··· Exercise input

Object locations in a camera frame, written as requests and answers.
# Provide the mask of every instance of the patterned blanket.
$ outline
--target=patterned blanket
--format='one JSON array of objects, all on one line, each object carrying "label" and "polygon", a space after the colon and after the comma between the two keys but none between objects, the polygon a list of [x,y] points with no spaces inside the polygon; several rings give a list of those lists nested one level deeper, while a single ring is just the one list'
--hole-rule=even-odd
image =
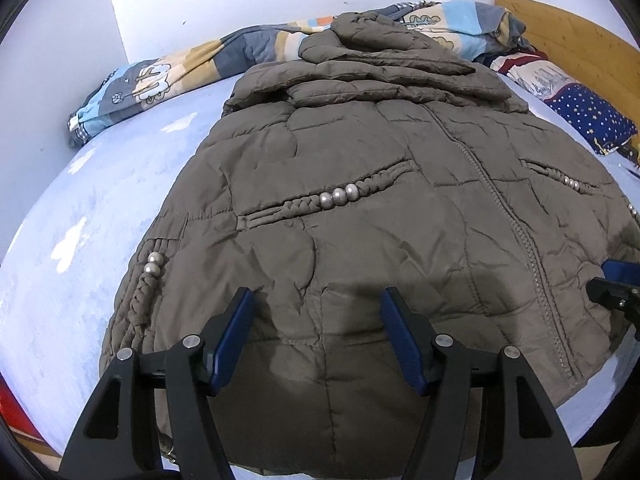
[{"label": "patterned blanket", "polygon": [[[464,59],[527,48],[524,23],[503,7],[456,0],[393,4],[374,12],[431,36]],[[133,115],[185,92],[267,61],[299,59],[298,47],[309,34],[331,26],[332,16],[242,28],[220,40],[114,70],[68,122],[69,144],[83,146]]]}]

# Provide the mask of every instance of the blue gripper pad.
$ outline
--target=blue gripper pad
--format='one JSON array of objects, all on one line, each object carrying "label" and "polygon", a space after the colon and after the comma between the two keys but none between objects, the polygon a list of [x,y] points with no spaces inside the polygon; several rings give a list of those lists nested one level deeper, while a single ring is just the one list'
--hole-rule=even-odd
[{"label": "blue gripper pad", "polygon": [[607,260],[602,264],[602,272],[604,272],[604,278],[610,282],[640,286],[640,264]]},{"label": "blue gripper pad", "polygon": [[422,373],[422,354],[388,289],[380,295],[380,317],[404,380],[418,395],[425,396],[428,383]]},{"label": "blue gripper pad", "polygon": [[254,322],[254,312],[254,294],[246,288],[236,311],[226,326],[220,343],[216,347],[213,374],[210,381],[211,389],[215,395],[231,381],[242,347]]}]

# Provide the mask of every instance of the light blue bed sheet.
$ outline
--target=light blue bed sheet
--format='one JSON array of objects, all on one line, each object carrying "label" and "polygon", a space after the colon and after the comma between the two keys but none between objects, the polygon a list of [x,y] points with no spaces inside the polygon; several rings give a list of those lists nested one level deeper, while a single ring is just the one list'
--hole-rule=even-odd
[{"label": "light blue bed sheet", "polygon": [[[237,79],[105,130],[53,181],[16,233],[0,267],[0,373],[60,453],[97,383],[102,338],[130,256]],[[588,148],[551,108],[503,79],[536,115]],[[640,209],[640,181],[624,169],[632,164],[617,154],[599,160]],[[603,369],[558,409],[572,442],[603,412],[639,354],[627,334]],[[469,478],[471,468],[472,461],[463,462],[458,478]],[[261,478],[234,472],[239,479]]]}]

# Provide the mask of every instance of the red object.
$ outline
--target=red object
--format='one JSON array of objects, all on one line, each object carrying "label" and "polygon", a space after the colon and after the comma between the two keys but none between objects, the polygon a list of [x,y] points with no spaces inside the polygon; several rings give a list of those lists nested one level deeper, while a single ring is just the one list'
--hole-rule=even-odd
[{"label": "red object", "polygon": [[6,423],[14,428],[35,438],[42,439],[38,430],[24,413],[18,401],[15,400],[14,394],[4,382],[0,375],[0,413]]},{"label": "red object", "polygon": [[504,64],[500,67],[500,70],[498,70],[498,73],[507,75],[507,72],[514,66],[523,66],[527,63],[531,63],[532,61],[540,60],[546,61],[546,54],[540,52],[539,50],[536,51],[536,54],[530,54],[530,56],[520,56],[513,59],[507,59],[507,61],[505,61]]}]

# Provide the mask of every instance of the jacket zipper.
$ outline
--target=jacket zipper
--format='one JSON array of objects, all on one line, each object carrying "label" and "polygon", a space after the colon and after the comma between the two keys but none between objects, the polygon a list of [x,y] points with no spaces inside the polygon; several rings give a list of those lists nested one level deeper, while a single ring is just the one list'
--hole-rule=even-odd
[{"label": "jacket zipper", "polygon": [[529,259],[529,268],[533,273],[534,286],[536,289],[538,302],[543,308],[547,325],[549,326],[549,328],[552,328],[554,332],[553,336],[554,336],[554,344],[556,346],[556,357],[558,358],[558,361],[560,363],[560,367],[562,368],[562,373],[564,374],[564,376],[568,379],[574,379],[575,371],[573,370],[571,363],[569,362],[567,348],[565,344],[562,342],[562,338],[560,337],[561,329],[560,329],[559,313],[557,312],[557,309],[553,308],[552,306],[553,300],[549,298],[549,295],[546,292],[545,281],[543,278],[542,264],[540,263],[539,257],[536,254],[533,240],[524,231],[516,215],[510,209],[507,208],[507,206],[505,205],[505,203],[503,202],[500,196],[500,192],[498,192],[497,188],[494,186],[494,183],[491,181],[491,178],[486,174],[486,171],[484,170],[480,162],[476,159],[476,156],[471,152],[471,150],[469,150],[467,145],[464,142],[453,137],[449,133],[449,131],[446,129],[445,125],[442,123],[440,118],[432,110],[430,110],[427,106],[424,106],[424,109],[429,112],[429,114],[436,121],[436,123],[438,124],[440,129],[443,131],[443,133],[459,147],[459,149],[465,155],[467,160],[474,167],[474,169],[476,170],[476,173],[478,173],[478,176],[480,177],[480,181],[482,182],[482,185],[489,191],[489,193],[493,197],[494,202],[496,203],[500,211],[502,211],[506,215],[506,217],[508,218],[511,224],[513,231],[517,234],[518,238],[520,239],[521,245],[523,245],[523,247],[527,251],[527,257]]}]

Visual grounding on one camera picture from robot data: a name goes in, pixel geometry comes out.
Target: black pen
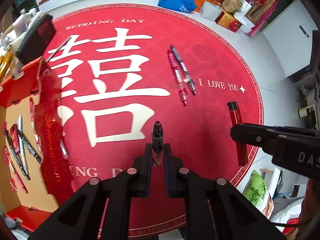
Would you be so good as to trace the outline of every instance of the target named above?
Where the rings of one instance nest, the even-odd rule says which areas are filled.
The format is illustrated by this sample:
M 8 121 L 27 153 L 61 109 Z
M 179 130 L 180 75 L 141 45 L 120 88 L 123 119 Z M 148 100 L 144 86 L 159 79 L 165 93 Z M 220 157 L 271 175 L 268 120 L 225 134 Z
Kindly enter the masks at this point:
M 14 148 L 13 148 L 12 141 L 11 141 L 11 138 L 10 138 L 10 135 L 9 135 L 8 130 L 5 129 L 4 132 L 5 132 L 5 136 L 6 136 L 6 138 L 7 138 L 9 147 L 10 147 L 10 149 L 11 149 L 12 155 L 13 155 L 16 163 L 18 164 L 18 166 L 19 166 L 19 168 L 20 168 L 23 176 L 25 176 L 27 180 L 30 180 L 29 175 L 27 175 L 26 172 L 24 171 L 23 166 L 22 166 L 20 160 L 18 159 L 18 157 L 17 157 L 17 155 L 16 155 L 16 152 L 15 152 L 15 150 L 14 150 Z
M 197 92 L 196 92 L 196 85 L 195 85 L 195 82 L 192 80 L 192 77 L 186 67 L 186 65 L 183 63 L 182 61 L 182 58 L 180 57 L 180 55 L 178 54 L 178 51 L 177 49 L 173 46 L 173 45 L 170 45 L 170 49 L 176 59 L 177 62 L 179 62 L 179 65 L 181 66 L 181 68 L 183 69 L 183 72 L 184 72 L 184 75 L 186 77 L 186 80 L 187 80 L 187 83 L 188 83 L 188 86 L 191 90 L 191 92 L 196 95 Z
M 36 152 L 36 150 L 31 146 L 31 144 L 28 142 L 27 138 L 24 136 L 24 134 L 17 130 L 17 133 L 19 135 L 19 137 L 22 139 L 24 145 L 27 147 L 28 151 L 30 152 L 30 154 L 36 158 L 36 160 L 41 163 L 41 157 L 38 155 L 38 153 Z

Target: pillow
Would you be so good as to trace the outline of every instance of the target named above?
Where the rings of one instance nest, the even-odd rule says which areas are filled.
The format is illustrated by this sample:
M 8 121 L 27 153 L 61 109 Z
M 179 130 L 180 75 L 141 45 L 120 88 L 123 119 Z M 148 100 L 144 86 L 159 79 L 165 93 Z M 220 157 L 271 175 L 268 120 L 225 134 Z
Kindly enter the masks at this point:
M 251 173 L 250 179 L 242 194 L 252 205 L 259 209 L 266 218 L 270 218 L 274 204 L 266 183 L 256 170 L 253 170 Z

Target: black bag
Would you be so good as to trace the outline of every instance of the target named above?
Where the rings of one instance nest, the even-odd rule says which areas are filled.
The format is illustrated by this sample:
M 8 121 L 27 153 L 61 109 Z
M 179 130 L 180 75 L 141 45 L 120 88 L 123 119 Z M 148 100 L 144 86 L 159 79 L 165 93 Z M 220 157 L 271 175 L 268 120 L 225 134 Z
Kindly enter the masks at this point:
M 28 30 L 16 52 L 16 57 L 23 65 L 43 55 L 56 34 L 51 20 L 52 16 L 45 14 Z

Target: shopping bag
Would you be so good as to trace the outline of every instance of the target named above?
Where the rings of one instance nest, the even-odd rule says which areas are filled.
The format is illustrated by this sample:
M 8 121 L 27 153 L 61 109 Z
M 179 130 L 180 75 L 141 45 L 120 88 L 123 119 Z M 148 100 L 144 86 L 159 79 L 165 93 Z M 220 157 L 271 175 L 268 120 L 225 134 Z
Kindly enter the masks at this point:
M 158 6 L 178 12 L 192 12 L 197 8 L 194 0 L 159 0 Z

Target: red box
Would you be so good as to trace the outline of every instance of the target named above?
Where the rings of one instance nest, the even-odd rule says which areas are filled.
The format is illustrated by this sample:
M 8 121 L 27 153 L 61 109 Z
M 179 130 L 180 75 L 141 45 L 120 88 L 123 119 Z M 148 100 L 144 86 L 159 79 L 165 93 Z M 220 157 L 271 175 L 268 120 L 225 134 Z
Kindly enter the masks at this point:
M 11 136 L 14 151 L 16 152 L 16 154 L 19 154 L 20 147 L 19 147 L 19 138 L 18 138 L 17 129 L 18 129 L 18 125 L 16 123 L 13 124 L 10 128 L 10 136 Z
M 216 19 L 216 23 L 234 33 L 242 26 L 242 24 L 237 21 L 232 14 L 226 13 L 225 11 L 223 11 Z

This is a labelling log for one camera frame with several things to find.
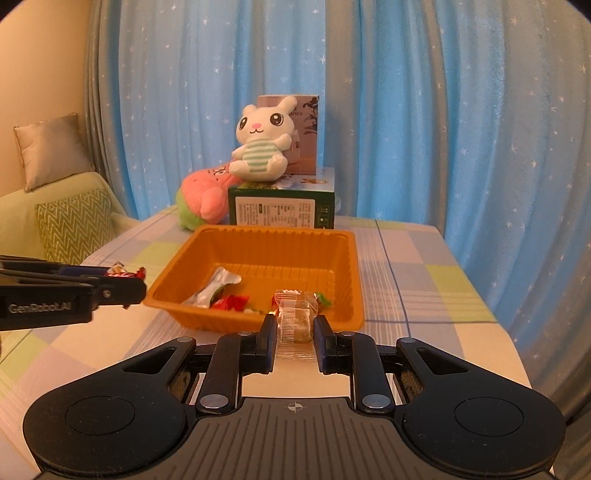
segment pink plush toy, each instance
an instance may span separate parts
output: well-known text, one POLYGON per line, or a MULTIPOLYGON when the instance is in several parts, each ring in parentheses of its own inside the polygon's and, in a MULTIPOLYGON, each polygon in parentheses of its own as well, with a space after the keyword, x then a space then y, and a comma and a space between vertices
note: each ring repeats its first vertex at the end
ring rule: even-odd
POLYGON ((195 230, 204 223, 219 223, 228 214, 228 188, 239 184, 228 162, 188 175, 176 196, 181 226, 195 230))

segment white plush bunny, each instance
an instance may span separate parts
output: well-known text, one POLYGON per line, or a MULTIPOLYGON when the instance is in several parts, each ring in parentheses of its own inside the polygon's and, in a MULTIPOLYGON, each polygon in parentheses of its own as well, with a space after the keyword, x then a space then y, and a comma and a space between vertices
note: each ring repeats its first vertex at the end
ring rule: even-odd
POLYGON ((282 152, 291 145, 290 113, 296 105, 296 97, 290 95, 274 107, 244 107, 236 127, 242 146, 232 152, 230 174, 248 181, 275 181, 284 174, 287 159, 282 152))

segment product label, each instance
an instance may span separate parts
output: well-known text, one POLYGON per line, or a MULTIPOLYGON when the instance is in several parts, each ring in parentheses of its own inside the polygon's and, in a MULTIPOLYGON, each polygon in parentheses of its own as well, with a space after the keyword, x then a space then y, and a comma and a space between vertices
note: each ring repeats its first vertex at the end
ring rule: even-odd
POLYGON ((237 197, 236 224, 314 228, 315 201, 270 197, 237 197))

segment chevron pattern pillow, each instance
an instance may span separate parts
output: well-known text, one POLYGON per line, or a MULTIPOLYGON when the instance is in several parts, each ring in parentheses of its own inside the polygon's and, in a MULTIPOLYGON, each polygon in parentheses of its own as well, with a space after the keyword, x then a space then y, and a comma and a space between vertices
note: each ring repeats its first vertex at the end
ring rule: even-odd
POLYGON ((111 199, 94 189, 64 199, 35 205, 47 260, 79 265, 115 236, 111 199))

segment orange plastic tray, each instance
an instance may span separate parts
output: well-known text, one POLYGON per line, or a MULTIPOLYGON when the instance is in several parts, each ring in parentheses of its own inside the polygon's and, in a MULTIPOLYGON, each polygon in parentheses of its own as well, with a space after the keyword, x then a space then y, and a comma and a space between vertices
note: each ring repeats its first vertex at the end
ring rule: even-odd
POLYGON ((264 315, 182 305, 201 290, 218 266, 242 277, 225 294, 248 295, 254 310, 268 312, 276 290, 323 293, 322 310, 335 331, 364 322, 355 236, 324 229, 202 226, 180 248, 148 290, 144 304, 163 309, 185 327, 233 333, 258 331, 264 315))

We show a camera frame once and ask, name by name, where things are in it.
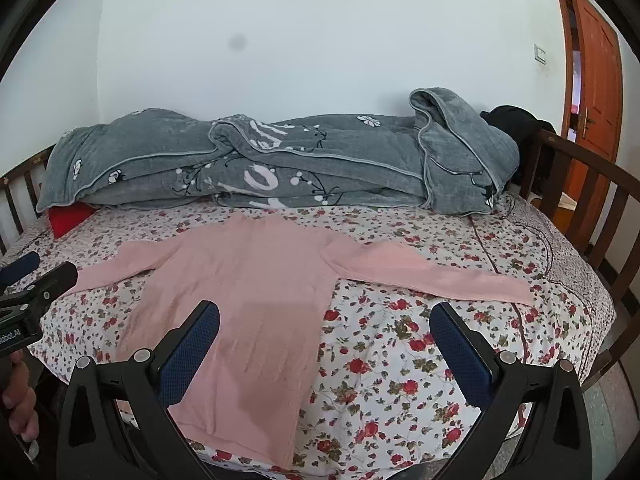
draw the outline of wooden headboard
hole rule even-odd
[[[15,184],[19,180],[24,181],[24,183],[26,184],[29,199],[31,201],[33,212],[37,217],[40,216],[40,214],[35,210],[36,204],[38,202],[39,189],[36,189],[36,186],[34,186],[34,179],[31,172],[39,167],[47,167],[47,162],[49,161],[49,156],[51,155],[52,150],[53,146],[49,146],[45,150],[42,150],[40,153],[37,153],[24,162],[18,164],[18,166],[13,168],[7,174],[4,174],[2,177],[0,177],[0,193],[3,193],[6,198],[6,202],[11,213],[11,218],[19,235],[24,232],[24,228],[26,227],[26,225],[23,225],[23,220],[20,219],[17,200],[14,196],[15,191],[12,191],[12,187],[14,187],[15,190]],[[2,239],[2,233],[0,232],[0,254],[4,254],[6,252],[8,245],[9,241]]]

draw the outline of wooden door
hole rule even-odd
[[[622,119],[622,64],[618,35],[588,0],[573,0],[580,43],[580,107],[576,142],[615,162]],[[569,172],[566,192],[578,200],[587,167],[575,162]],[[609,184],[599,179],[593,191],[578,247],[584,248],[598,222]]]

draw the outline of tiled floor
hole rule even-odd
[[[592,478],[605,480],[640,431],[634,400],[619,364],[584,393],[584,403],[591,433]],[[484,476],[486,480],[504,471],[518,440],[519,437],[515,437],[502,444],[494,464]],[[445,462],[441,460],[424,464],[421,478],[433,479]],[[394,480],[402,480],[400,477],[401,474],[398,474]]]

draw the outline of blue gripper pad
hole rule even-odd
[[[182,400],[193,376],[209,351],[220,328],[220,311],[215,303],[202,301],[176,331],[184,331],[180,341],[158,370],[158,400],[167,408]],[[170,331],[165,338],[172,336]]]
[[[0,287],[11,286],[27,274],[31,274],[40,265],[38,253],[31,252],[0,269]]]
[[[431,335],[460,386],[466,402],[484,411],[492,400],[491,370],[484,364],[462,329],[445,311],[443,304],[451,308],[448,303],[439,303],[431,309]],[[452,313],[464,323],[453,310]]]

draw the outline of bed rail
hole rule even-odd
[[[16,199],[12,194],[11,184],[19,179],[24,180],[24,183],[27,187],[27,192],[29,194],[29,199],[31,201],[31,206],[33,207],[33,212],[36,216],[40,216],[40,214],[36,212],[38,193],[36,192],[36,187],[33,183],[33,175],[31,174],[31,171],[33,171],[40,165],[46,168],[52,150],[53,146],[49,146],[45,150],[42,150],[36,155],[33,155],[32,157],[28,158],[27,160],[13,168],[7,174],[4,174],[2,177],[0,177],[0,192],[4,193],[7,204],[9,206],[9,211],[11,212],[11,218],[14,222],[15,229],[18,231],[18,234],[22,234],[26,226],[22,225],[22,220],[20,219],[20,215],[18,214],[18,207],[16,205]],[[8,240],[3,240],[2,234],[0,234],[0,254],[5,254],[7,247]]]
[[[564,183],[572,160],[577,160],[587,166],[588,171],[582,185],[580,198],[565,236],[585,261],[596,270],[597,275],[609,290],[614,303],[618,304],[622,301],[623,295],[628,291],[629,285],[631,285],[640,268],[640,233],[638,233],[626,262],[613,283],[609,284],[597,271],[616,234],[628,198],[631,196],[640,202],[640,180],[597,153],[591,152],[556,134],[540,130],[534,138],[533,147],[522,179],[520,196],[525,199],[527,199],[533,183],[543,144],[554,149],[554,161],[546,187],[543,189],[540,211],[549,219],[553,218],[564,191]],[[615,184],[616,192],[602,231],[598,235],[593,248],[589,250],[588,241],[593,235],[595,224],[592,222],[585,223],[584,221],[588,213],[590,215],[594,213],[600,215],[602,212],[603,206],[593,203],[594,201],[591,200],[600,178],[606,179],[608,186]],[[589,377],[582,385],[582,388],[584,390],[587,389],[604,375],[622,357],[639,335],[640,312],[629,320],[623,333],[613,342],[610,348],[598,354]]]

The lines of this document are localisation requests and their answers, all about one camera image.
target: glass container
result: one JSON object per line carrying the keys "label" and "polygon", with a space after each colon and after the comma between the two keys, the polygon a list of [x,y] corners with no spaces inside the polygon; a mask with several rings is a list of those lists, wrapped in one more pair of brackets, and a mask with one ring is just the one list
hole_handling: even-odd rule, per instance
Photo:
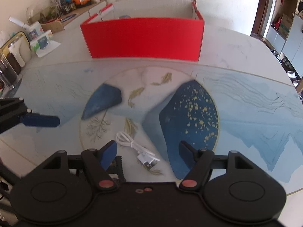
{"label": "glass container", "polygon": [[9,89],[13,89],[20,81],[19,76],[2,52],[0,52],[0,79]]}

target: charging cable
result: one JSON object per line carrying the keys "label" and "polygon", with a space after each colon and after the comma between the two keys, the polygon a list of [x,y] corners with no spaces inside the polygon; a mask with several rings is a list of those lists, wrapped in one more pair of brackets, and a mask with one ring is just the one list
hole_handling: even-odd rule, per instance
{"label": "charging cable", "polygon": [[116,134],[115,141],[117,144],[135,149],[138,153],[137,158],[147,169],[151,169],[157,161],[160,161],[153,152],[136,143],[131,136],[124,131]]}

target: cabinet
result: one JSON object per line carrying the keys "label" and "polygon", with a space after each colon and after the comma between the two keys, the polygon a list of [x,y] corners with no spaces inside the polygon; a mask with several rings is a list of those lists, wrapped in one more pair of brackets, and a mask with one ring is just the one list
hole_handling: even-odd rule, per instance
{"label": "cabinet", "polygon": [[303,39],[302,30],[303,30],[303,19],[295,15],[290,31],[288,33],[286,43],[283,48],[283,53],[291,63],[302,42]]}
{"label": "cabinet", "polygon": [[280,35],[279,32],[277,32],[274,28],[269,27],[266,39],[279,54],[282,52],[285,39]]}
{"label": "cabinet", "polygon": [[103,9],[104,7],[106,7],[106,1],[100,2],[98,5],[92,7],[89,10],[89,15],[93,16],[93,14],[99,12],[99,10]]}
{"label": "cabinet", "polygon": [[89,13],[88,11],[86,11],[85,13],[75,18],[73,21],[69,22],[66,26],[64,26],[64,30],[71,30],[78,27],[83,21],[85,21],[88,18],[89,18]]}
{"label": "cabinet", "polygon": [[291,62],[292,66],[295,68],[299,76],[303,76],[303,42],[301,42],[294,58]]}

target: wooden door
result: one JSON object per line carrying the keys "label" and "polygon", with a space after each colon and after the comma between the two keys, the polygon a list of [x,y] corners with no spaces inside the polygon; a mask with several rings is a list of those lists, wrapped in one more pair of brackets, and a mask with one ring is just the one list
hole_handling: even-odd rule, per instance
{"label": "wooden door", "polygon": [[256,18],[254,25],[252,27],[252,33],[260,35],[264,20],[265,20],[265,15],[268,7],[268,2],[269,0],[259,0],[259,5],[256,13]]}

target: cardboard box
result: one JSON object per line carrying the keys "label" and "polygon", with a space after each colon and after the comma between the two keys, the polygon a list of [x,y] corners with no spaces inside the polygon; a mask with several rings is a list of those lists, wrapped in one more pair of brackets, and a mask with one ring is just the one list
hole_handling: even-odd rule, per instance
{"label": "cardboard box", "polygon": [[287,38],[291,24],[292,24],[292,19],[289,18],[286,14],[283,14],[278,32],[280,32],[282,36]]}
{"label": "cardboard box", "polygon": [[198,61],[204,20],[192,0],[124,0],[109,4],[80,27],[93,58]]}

······

Requirement
Would you please return all lines from the listing above that contain "Provide"?

Output
# Provide the mask of every instance of the patterned blanket.
# Provide the mask of every instance of the blue gripper pad.
# Provide the mask of every instance of the light blue bed sheet.
# Provide the mask of every instance of the red object.
# Provide the mask of every instance of the jacket zipper.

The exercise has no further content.